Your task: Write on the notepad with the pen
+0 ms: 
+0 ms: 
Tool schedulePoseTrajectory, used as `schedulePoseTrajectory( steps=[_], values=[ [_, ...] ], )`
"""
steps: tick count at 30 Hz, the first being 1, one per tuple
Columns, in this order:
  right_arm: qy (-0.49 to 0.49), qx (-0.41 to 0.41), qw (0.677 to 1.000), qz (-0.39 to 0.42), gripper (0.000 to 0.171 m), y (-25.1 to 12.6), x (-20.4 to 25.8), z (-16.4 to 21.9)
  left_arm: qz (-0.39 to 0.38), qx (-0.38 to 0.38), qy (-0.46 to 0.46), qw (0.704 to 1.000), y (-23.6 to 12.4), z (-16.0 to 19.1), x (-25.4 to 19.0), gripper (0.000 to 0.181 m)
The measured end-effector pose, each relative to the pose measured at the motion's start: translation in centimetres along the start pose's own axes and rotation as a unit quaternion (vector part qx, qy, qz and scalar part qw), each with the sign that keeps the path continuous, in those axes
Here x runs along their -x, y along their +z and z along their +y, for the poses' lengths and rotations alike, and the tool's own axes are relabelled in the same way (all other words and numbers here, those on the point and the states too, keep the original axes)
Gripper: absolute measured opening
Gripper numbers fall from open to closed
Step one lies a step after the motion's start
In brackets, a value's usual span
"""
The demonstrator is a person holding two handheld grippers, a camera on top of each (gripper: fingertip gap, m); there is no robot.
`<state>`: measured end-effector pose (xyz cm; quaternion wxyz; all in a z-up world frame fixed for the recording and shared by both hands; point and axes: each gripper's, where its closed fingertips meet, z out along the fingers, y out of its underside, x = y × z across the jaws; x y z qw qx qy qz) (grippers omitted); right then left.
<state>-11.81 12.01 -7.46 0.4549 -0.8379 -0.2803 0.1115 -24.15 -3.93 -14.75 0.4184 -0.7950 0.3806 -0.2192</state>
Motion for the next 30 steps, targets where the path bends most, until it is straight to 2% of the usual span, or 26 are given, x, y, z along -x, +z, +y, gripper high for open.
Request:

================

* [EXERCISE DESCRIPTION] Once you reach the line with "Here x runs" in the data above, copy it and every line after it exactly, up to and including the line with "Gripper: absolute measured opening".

* [RESULT FOR THIS TASK]
Here x runs along their -x, y along their +z and z along their +y, for the poses' lengths and rotations alike, and the tool's own axes are relabelled in the same way (all other words and numbers here, those on the point and the states too, keep the original axes)
Gripper: absolute measured opening

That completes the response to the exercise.